Introduction Approximately 400 children in the UK are diagnosed with a CNS tumor each year, which represents a quarter of childhood cancer cases in the UK. The 5-year survival rate of paediatric brain tumor patients is approximately 75%, but survival remains much worse for some brain tumor patients, particularly high-grade gliomas. Pre-clinical and clinical studies have demonstrated efficacy of TTFields as a treatment for high-grade glioma leading to the approval of TTFields for adult Glioblastoma multiforme (GBM) patients. The lack of overlapping toxicities associated with TTFields has made electric field therapy an attractive treatment strategy for poor prognosis paediatric brain tumors.Methods The inovitro is the laboratory based testing system used to deliver TTFields to cell cultures. inovitro was used to deliver TTFields over 72 hours at a range of clinically relevant frequencies (100-400kHz) to our panel of paediatric GBM, Medulloblastoma and Ependymoma cell lines.
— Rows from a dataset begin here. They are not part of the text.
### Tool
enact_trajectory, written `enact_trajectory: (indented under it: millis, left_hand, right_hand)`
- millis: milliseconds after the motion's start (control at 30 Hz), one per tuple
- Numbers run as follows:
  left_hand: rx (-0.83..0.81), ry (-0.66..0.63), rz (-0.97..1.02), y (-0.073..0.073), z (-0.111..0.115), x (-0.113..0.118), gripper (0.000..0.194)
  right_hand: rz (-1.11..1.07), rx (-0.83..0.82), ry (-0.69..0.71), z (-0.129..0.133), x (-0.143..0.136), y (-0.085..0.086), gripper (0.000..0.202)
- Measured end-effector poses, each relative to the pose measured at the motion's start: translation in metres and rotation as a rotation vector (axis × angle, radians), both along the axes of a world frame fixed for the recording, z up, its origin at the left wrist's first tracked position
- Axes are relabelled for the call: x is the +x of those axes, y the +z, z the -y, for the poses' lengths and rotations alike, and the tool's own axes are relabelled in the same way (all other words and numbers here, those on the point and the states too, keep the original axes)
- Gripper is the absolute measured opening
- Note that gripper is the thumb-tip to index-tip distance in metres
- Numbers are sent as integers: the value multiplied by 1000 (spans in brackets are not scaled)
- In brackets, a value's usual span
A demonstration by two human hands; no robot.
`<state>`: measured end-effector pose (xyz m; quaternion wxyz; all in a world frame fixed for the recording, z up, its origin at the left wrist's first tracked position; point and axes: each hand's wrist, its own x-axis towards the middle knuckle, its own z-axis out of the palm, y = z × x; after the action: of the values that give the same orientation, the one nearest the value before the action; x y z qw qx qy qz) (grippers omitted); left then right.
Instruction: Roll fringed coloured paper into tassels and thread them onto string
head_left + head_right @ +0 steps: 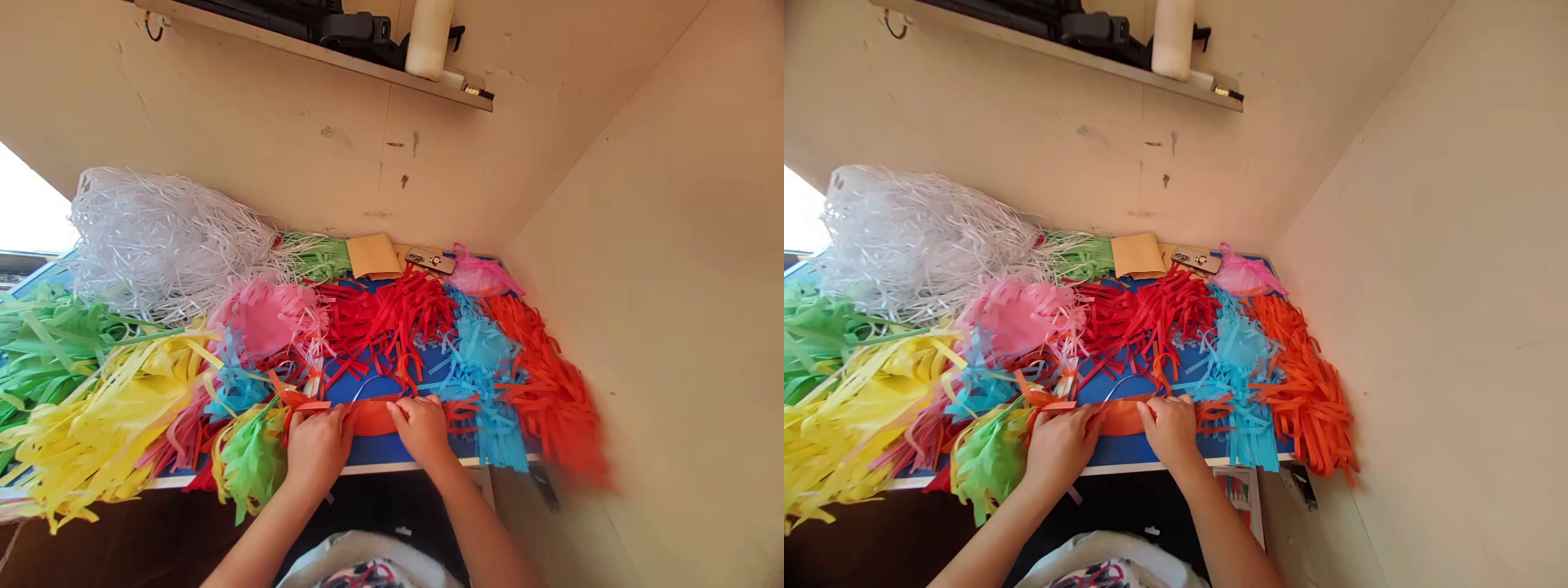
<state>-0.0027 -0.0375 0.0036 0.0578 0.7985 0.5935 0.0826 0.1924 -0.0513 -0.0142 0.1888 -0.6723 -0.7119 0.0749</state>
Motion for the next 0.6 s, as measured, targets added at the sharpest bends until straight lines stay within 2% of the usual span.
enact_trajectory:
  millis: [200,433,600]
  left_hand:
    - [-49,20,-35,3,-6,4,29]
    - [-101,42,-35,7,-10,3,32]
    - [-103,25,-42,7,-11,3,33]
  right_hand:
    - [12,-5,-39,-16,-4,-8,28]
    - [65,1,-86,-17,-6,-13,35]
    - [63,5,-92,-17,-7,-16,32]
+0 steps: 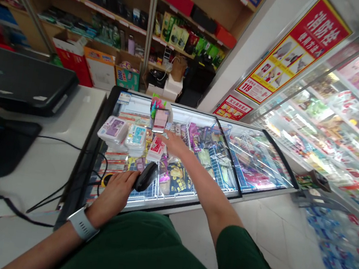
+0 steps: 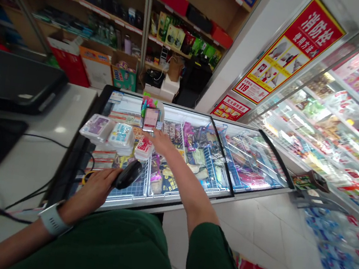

The effects of TTFields on cell viability and cell cycle was assessed using Resazurin based metabolic viability tests and flow cytometry. The determined optimal frequency for each cell line was also combined with a mitotic inhibitor to explore synergistic effects. Gene expression changes of TTFields treated cells was investigated. Results TTFields treatment reduces cell viability of all cell lines tested within the frequency panel. The optimum frequencies were between 100 and 400kHz for all cell lines tested. TTFields treatment had effects on cell cycling with increased G2 accumulation of treated cells being observed. Combining TTFields with mitotic inhibitors increased efficacy in an additive fashion. Conclusions This preliminary study has demonstrated efficacy of TTFields on paediatric brain tumor cell lines. The optimal frequencies for all the paediatric GBM cell lines used did not match the 200kHz as previously reported for U-87 MG cells. This report warrants further study into the potential for TTFields therapy for paediatric brain tumor patients. Citation Format: Joshua Branter, Maria Estevez-Cebrero, Richard Grundy, Surajit Basu, Stuart Smith. Tumor treating fields (TTFields) have antiproliferative effects on high-grade pediatric brain tumor cell lines [abstract]. In: Proceedings of the American Association for Cancer Research Annual Meeting 2018; 2018 Apr 14-18; Chicago, IL. Philadelphia (PA): AACR; Cancer Res 2018;78(13 Suppl):Abstract nr 4637.